▶ EXERCISE DETAILS:
Copy out all the data, word for word.

[Extracted records]

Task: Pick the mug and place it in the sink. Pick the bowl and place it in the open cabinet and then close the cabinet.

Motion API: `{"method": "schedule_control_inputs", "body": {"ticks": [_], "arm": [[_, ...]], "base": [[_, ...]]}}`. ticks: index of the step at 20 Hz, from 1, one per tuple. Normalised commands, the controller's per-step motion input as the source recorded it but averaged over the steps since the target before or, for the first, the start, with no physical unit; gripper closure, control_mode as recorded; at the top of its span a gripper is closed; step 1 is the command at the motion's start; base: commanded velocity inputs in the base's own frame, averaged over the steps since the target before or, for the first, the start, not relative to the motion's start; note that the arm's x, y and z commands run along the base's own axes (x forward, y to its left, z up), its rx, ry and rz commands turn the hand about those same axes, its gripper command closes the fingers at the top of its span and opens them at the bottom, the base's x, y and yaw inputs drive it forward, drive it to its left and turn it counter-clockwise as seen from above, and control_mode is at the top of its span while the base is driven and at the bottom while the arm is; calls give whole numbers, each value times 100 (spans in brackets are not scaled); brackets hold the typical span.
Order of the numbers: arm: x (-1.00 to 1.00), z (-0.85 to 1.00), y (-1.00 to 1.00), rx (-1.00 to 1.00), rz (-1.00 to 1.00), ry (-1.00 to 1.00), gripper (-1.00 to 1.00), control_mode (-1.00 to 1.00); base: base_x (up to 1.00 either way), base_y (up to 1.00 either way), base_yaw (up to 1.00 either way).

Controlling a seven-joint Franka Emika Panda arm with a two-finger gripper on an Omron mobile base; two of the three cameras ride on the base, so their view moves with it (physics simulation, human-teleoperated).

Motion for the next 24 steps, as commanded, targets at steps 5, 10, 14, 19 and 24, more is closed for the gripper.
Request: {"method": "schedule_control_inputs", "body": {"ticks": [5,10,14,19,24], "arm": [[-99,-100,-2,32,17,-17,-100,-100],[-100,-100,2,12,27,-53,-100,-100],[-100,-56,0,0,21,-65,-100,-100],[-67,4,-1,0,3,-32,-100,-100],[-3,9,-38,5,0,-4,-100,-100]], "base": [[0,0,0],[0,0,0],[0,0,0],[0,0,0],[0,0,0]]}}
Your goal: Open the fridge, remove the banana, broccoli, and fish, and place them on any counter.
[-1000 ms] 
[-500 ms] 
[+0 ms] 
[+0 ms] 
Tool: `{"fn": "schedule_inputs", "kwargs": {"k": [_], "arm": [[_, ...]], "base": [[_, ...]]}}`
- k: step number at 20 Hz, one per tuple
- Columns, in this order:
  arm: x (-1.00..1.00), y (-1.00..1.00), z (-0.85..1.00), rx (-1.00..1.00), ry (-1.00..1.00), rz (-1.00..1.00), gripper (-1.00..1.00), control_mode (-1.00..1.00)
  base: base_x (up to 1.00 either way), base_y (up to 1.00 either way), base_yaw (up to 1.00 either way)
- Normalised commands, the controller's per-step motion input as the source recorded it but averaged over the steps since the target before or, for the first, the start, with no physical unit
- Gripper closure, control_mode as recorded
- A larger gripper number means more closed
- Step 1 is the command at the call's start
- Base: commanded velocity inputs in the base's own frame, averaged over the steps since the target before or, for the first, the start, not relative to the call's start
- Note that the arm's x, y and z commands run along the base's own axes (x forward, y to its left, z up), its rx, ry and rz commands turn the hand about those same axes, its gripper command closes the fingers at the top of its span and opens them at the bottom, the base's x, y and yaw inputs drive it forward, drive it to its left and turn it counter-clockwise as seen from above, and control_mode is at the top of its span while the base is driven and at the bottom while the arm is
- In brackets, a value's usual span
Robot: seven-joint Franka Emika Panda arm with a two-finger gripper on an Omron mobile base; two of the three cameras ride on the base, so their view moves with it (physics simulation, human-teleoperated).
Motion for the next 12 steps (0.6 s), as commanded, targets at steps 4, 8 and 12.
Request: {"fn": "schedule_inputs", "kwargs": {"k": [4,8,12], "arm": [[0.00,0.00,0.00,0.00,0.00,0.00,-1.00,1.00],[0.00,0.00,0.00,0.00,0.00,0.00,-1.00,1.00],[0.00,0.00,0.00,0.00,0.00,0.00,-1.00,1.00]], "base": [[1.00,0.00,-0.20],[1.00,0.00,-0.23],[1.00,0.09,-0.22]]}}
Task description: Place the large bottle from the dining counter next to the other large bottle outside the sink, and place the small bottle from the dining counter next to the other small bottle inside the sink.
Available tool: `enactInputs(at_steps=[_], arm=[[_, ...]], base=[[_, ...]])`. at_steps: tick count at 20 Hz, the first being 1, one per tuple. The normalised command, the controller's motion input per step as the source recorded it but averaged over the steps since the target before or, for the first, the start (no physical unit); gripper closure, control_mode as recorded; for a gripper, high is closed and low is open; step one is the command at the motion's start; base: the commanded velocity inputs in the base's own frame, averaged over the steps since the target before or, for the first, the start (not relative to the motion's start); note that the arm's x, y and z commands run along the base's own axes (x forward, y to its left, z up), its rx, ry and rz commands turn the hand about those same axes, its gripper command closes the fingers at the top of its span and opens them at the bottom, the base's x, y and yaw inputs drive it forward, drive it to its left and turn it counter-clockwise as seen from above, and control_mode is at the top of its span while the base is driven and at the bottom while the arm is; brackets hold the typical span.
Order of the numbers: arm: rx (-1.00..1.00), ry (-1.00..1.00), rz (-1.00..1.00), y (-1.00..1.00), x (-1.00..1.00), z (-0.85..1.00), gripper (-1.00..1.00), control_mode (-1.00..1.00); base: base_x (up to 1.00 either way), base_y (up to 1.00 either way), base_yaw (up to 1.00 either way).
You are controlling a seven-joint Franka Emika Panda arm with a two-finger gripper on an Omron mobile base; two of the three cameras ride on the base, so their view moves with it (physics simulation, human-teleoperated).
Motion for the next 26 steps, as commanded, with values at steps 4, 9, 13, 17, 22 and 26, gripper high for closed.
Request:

▶ COMPLETED TASK:
Task: Pick the mug and place it in the sink. Pick the bowl and place it in the open cabinet and then close the cabinet.

Motion API: `{"method": "schedule_control_inputs", "body": {"ticks": [_], "arm": [[_, ...]], "base": [[_, ...]]}}`. ticks: index of the step at 20 Hz, from 1, one per tuple. Normalised commands, the controller's per-step motion input as the source recorded it but averaged over the steps since the target before or, for the first, the start, with no physical unit; gripper closure, control_mode as recorded; at the top of its span a gripper is closed; step 1 is the command at the motion's start; base: commanded velocity inputs in the base's own frame, averaged over the steps since the target before or, for the first, the start, not relative to the motion's start; note that the arm's x, y and z commands run along the base's own axes (x forward, y to its left, z up), its rx, ry and rz commands turn the hand about those same axes, its gripper command closes the fingers at the top of its span and opens them at the bottom, the base's x, y and yaw inputs drive it forward, drive it to its left and turn it counter-clockwise as seen from above, and control_mode is at the top of its span while the base is driven and at the bottom while the arm is; calls give whole numbers, each value times 100 (spans in brackets are not scaled); brackets hold the typical span.
Order of the numbers: arm: x (-1.00 to 1.00), z (-0.85 to 1.00), y (-1.00 to 1.00), rx (-1.00 to 1.00), rz (-1.00 to 1.00), ry (-1.00 to 1.00), gripper (-1.00 to 1.00), control_mode (-1.00 to 1.00); base: base_x (up to 1.00 either way), base_y (up to 1.00 either way), base_yaw (up to 1.00 either way).

Controlling a seven-joint Franka Emika Panda arm with a two-finger gripper on an Omron mobile base; two of the three cameras ride on the base, so their view moves with it (physics simulation, human-teleoperated).

Motion for the next 24 steps, as commanded, targets at steps 5, 10, 14, 19 and 24, more is closed for the gripper.
Request: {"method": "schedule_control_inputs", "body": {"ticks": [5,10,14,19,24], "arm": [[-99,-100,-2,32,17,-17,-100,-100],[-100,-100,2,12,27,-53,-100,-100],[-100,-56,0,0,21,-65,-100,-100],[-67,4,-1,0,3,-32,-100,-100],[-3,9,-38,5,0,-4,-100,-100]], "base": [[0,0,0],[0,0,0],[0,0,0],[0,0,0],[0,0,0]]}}
Your goal: Open the fridge, remove the banana, broccoli, and fish, and place them on any counter.
[-1000 ms] 
[-500 ms] 
[+0 ms] 
[+0 ms] 
Tool: `{"fn": "schedule_inputs", "kwargs": {"k": [_], "arm": [[_, ...]], "base": [[_, ...]]}}`
- k: step number at 20 Hz, one per tuple
- Columns, in this order:
  arm: x (-1.00..1.00), y (-1.00..1.00), z (-0.85..1.00), rx (-1.00..1.00), ry (-1.00..1.00), rz (-1.00..1.00), gripper (-1.00..1.00), control_mode (-1.00..1.00)
  base: base_x (up to 1.00 either way), base_y (up to 1.00 either way), base_yaw (up to 1.00 either way)
- Normalised commands, the controller's per-step motion input as the source recorded it but averaged over the steps since the target before or, for the first, the start, with no physical unit
- Gripper closure, control_mode as recorded
- A larger gripper number means more closed
- Step 1 is the command at the call's start
- Base: commanded velocity inputs in the base's own frame, averaged over the steps since the target before or, for the first, the start, not relative to the call's start
- Note that the arm's x, y and z commands run along the base's own axes (x forward, y to its left, z up), its rx, ry and rz commands turn the hand about those same axes, its gripper command closes the fingers at the top of its span and opens them at the bottom, the base's x, y and yaw inputs drive it forward, drive it to its left and turn it counter-clockwise as seen from above, and control_mode is at the top of its span while the base is driven and at the bottom while the arm is
- In brackets, a value's usual span
Robot: seven-joint Franka Emika Panda arm with a two-finger gripper on an Omron mobile base; two of the three cameras ride on the base, so their view moves with it (physics simulation, human-teleoperated).
Motion for the next 12 steps (0.6 s), as commanded, targets at steps 4, 8 and 12.
Request: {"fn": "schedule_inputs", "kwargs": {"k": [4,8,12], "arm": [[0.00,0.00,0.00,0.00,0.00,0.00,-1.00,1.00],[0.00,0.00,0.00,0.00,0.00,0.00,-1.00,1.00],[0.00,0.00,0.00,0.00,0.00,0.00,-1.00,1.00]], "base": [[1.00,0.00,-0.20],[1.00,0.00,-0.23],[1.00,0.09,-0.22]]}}
Task description: Place the large bottle from the dining counter next to the other large bottle outside the sink, and place the small bottle from the dining counter next to the other small bottle inside the sink.
Available tool: `enactInputs(at_steps=[_], arm=[[_, ...]], base=[[_, ...]])`. at_steps: tick count at 20 Hz, the first being 1, one per tuple. The normalised command, the controller's motion input per step as the source recorded it but averaged over the steps since the target before or, for the first, the start (no physical unit); gripper closure, control_mode as recorded; for a gripper, high is closed and low is open; step one is the command at the motion's start; base: the commanded velocity inputs in the base's own frame, averaged over the steps since the target before or, for the first, the start (not relative to the motion's start); note that the arm's x, y and z commands run along the base's own axes (x forward, y to its left, z up), its rx, ry and rz commands turn the hand about those same axes, its gripper command closes the fingers at the top of its span and opens them at the bottom, the base's x, y and yaw inputs drive it forward, drive it to its left and turn it counter-clockwise as seen from above, and control_mode is at the top of its span while the base is driven and at the bottom while the arm is; brackets hold the typical span.
Order of the numbers: arm: rx (-1.00..1.00), ry (-1.00..1.00), rz (-1.00..1.00), y (-1.00..1.00), x (-1.00..1.00), z (-0.85..1.00), gripper (-1.00..1.00), control_mode (-1.00..1.00); base: base_x (up to 1.00 either way), base_y (up to 1.00 either way), base_yaw (up to 1.00 either way).
You are controlling a seven-joint Franka Emika Panda arm with a two-finger gripper on an Omron mobile base; two of the three cameras ride on the base, so their view moves with it (physics simulation, human-teleoperated).
Motion for the next 26 steps, as commanded, with values at steps 4, 9, 13, 17, 22 and 26, gripper high for closed.
Request:

This exercise is now done.